Embora raro, o AVC também pode ocorrer em crianças e exige diagnóstico rápido para reduzir o risco de sequelas. Conhecer os sinais de alerta é fundamental para garantir atendimento imediato e melhores chances de recuperação.


AVC em crianças: embora raro, pode acontecer


Quando se fala em Acidente Vascular Cerebral (AVC), a maioria das pessoas pensa imediatamente em idosos. No entanto, apesar de raro, o AVC também pode ocorrer em crianças e até mesmo em recém-nascidos. Por isso, conhecer os sinais e buscar atendimento imediato é fundamental para reduzir os riscos de sequelas.

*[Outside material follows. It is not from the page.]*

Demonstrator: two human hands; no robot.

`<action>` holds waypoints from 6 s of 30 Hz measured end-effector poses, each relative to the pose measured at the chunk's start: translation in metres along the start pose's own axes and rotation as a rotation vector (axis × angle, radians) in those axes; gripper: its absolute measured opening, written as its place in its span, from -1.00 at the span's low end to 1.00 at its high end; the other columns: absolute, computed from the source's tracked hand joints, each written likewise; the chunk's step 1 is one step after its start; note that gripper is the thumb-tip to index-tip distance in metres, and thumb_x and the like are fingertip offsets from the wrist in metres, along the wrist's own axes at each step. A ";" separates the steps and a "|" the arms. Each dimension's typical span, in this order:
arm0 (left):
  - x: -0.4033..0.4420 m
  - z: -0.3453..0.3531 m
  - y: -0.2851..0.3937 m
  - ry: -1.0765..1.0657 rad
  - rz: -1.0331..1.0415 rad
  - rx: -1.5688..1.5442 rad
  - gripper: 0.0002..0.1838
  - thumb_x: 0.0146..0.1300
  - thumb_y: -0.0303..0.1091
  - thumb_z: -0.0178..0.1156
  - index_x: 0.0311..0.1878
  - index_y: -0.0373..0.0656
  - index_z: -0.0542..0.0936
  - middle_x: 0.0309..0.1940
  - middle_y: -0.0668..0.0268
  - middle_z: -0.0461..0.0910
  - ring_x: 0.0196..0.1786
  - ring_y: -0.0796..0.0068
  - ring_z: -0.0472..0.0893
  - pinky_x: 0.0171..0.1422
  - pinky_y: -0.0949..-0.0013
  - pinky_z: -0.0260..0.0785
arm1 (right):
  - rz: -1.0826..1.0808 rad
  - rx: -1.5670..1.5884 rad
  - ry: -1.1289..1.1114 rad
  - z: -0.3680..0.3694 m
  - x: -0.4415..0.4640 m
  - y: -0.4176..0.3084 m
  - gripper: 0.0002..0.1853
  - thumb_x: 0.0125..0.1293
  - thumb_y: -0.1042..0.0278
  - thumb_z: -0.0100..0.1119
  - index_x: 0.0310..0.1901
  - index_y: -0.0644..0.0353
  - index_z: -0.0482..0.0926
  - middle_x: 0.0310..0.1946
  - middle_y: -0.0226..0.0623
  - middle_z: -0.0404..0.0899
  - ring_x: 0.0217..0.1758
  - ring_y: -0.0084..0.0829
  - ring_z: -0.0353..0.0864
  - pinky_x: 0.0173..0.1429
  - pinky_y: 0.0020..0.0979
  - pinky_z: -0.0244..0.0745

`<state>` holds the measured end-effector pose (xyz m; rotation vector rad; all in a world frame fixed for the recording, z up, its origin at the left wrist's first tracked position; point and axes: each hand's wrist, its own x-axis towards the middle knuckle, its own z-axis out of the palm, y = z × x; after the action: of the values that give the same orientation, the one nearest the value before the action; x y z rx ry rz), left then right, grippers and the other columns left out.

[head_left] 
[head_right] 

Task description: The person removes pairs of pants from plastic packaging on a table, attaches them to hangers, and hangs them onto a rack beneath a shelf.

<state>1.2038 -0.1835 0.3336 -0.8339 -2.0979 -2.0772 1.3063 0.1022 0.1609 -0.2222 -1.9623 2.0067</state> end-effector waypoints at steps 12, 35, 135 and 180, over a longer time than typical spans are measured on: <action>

O que pode causar um AVC infantil?


Diferentemente dos adultos, em que fatores como hipertensão e aterosclerose estão frequentemente envolvidos, nas crianças o AVC pode estar relacionado a doenças cardíacas congênitas, alterações na coagulação do sangue, infecções, traumas, doenças genéticas ou problemas nos vasos sanguíneos do cérebro.


Em muitos casos, o diagnóstico pode ser um desafio, justamente porque o AVC não costuma ser associado à infância.


Quais são os sinais de alerta?


Os sintomas podem variar conforme a idade da criança, mas alguns sinais merecem atenção imediata:


  • Fraqueza ou paralisia em um lado do corpo;

  • Dificuldade para falar ou compreender palavras;

  • Alterações repentinas na visão;

  • Perda de equilíbrio ou coordenação;

  • Convulsões sem causa aparente;

  • Dor de cabeça intensa e súbita;

  • Sonolência excessiva ou mudança no comportamento.


Ao perceber qualquer um desses sintomas, a procura por atendimento médico deve ser imediata.


As sequelas podem ser permanentes


Dependendo da região do cérebro afetada e da rapidez no atendimento, o AVC pode deixar sequelas motoras, cognitivas, visuais, comportamentais ou relacionadas à fala. Algumas crianças podem apresentar dificuldades de aprendizagem, alterações de memória e limitações físicas que exigem acompanhamento especializado.


Diagnóstico precoce faz diferença


Assim como acontece nos adultos, o tempo é um fator decisivo. Quanto mais rápido o diagnóstico e o início do tratamento, maiores são as chances de recuperação e menores os riscos de danos permanentes. Além disso, a reabilitação com fisioterapia, fonoaudiologia, terapia ocupacional e acompanhamento neurológico pode contribuir significativamente para a qualidade de vida da criança.


Informação também é prevenção


Embora seja uma condição incomum, o AVC infantil existe e merece atenção. Conhecer os sinais, valorizar os sintomas e buscar ajuda médica rapidamente pode fazer toda a diferença no prognóstico e no futuro da criança. A informação é uma importante aliada para garantir um diagnóstico precoce e um tratamento adequado.